Mais je n'étais qu'un jeune ambassadeur croyant encore que la vie d'un royaume se lit tout entière dans les traités qu'il signe et les actions militaires qu'il entreprend.
Je veux aujourd'hui, dans cette Relation particulière, rétablir ce qui se passait aussi dans le royaume du Roi-Soleil.
Il me suffit de suivre et d'éclairer les copies des documents que m'a remises Nicolas Gabriel de La Reynie.
Les lisant, le sens des vagues propos qu'il m'avait tenus se dévoila.
Il m'avait dit qu'il se sentait souvent comme un homme cherchant à dévider une pelote aux nombreux fils embrouillés afin de reconstituer la trame du tissu d'où ils provenaient, et qui, s'il réussissait dans sa tâche, pourrait recomposer les figures que ces fils avaient représentées.

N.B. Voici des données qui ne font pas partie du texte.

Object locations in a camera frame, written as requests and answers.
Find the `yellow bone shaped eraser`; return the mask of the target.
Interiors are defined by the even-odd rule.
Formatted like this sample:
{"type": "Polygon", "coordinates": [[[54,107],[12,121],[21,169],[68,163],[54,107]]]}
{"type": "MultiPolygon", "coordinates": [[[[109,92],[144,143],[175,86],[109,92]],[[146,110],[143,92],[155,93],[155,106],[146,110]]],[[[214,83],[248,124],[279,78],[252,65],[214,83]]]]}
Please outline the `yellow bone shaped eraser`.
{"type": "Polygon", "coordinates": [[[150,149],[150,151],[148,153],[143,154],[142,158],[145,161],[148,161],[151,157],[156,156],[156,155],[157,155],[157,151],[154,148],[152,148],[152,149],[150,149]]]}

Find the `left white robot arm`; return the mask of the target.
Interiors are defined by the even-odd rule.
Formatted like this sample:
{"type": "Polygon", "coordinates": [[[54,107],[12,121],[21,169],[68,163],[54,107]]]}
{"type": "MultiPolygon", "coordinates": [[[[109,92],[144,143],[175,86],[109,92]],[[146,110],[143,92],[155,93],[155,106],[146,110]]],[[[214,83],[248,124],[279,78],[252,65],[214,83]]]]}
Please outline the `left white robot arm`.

Le premier fil était celui de la marquise de Brinvilliers.
Le second, celui de la demoiselle La Grange et de l'abbé Nail.
Le troisième, celui du chevalier Louis de Vanens.

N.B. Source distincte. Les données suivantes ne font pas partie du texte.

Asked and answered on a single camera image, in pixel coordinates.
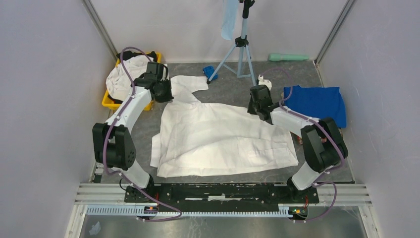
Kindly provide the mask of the white long-sleeve shirt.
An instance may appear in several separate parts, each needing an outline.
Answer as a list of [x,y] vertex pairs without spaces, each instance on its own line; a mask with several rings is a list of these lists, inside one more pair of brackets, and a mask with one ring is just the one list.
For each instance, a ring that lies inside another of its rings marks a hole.
[[291,133],[251,115],[244,107],[203,103],[203,76],[171,79],[173,101],[152,138],[151,166],[163,178],[224,176],[298,165]]

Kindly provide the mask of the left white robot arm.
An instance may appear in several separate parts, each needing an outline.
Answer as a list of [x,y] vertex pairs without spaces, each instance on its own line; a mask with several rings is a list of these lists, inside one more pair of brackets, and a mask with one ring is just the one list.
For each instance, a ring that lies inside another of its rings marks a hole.
[[117,111],[104,123],[93,126],[95,160],[103,164],[104,173],[119,175],[137,196],[150,202],[156,195],[153,177],[136,161],[136,148],[131,131],[144,108],[152,101],[163,103],[173,99],[168,67],[148,62],[146,71],[136,79],[129,78],[131,89]]

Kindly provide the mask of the blue printed t-shirt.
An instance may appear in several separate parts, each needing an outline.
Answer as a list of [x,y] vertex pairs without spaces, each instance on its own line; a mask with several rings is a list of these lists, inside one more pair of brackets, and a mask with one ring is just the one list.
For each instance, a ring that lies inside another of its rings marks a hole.
[[339,87],[284,87],[285,106],[313,118],[334,119],[339,128],[347,127],[346,108]]

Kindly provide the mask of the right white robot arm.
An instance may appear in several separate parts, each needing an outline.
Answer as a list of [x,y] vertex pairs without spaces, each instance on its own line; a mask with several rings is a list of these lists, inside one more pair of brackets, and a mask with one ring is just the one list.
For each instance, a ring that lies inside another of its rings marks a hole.
[[348,149],[333,118],[312,118],[281,103],[274,103],[266,85],[250,89],[248,113],[269,124],[282,126],[301,138],[305,162],[287,181],[286,196],[299,202],[317,180],[344,165]]

Le dernier, celui de la devineresse et sorcière la Bosse.
Mais chacun des fils – cela aussi, il me l'avait dit – était en fait une torsade de brins innombrables correspondant chacun à autant de personnages.

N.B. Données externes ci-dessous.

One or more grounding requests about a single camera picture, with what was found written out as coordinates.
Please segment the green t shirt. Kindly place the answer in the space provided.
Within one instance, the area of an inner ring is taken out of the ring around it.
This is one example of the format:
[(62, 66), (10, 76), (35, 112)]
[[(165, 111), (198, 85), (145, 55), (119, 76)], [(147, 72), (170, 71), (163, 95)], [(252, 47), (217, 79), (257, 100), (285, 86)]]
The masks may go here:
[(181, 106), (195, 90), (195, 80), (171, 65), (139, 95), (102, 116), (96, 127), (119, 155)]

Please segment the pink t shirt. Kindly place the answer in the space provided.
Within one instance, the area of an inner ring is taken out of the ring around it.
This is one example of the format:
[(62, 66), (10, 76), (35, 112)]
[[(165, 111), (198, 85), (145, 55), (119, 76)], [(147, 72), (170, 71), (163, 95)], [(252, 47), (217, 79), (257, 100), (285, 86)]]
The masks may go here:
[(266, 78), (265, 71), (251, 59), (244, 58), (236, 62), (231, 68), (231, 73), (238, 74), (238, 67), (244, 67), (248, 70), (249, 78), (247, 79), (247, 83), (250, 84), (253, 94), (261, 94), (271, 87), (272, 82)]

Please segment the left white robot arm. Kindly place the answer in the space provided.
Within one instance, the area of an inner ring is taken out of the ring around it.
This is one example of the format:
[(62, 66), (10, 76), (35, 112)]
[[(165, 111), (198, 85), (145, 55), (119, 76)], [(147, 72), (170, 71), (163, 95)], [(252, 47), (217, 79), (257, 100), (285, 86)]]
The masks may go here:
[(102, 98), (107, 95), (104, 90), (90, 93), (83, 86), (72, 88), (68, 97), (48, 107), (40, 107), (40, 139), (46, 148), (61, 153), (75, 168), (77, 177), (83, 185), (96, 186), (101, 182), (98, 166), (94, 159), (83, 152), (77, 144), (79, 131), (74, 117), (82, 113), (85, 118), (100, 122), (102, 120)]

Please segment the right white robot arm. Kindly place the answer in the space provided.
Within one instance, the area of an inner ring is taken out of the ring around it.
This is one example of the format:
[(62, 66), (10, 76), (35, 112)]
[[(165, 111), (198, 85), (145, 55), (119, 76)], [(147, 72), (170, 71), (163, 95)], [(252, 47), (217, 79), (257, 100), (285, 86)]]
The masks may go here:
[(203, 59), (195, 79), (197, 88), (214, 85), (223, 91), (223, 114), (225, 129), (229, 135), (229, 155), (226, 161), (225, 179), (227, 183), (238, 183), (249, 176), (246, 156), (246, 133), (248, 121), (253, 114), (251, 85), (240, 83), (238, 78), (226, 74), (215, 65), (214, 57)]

Ainsi Louis de Vanens était associé au banquier Cadelan, à un certain Galaup de Chasteuil, alchimiste, aux époux Bachimont, eux aussi impliqués dans la fabrication de poisons et de drogues.
Et cette petite pelote-là était soupçonnée d'avoir empoisonné le duc de Savoie, sans doute selon le procédé consistant à imbiber d'arsenic et autres poudres corrosives une chemise qu'on lui passait au moment où, revenant en sueur de la chasse, il souhaitait se changer.